= What you have to do =
What you return should match the listing exactly, minus its images.
── Exercise data ──
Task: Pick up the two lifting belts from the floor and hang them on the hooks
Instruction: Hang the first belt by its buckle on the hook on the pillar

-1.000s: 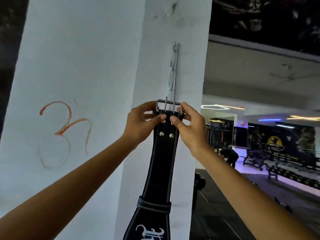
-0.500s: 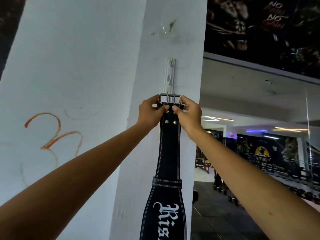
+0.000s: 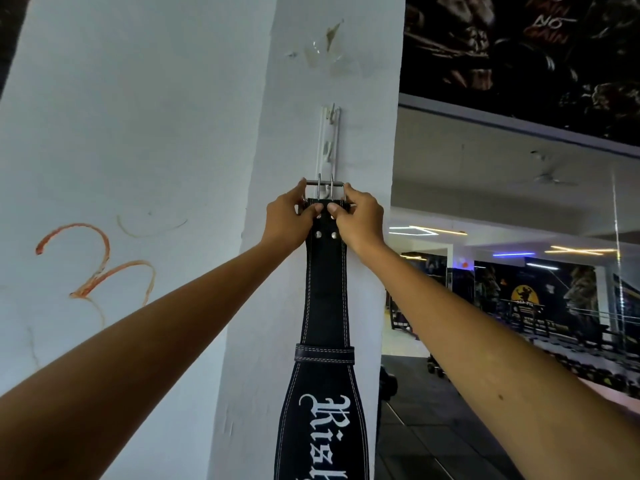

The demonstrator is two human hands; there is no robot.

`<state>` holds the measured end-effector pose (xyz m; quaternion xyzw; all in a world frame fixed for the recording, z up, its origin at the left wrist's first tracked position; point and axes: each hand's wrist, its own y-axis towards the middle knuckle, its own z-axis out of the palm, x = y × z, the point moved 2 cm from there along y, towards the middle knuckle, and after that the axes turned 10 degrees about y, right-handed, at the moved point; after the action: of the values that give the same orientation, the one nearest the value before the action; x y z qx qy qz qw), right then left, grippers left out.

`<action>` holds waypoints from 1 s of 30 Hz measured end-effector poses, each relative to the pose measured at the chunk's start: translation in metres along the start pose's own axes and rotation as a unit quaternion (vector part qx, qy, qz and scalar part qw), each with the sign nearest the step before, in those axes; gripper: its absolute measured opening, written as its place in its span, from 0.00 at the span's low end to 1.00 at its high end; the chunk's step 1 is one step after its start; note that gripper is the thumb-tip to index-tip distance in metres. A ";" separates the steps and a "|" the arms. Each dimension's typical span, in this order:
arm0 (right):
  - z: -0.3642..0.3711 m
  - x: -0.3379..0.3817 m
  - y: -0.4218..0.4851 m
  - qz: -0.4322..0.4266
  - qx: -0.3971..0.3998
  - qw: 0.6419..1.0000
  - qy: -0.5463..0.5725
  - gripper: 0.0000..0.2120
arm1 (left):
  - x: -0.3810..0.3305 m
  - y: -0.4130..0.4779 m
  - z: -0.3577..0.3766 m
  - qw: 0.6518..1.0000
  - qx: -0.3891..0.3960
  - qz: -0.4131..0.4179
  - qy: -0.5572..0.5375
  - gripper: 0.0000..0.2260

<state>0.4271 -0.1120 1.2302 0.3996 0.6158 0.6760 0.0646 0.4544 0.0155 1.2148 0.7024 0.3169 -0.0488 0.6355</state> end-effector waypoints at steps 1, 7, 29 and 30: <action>0.000 0.000 0.001 0.005 0.008 1.000 -0.006 0.25 | 0.000 0.002 0.000 1.000 0.008 0.002 0.015 0.23; -0.001 -0.007 -0.017 0.013 0.034 0.999 -0.026 0.25 | 0.006 -0.014 0.005 0.998 0.005 0.038 0.039 0.21; -0.030 -0.037 -0.241 0.001 0.124 0.989 -0.075 0.22 | 0.042 -0.219 -0.003 0.995 0.008 0.036 0.098 0.16; -0.034 -0.039 -0.259 0.011 0.131 0.989 -0.072 0.22 | 0.039 -0.236 -0.006 0.992 0.011 0.037 0.116 0.15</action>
<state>0.3273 -0.1010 0.9863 0.4594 0.6880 0.5597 0.0483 0.3637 0.0334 0.9947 0.7216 0.3621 0.0529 0.5877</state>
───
= Written solution =
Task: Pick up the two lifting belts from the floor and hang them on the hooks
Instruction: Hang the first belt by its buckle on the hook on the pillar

-1.000s: 
-0.500s: 
+0.000s: 

The demonstrator is two human hands; there is no robot.

`<state>` holds the measured end-effector pose (xyz m; quaternion xyzw; all in a world frame fixed for the recording, z up, its origin at the left wrist's first tracked position; point and axes: each hand's wrist, its own y-axis towards the middle knuckle, its own z-axis out of the palm, x = y × z, the point moved 2 cm from there along y, towards the middle knuckle, and after that the axes turned 10 degrees about y, right-handed, at the moved point; after the action: of the values that give the same orientation, the one nearest the value before the action; x y z qx qy qz qw), right then left, grippers left out.

`<action>` holds waypoints from 1 s of 30 Hz measured end-effector poses, each relative to the pose measured at the chunk's start: translation in metres along the start pose's own axes and rotation as a unit quaternion (vector part qx, qy, qz and scalar part qw), each with the sign nearest the step before, in those axes; gripper: its absolute measured opening, written as its place in its span, from 0.00 at the span's low end to 1.00 at its high end; the chunk's step 1 is one step after its start; note that gripper is the thumb-tip to index-tip distance in metres. A ";" separates the steps and a "|" the arms. Each dimension's typical span, in this order:
arm0 (right):
  - z: -0.3642..0.3711 m
  - x: -0.3379..0.3817 m
  - y: -0.4218..0.4851 m
  - qz: -0.4322..0.4266
  - qx: -0.3971..0.3998
  - qw: 0.6419..1.0000
  - qy: -0.5463..0.5725
  - gripper: 0.0000..0.2120
arm1 (left):
  - x: -0.3810..0.3305 m
  - y: -0.4130..0.4779 m
  - z: -0.3577..0.3766 m
  - qw: 0.6518..1.0000
  - qx: -0.3891..0.3960
  - qz: -0.4131..0.4179
  - qy: -0.5572..0.5375
  - gripper: 0.0000..0.2260

<state>0.4271 -0.1120 1.2302 0.3996 0.6158 0.6760 0.0646 0.4544 0.0155 1.2148 0.7024 0.3169 -0.0488 0.6355</state> end-effector waypoints at steps 1, 7, 29 and 30: <action>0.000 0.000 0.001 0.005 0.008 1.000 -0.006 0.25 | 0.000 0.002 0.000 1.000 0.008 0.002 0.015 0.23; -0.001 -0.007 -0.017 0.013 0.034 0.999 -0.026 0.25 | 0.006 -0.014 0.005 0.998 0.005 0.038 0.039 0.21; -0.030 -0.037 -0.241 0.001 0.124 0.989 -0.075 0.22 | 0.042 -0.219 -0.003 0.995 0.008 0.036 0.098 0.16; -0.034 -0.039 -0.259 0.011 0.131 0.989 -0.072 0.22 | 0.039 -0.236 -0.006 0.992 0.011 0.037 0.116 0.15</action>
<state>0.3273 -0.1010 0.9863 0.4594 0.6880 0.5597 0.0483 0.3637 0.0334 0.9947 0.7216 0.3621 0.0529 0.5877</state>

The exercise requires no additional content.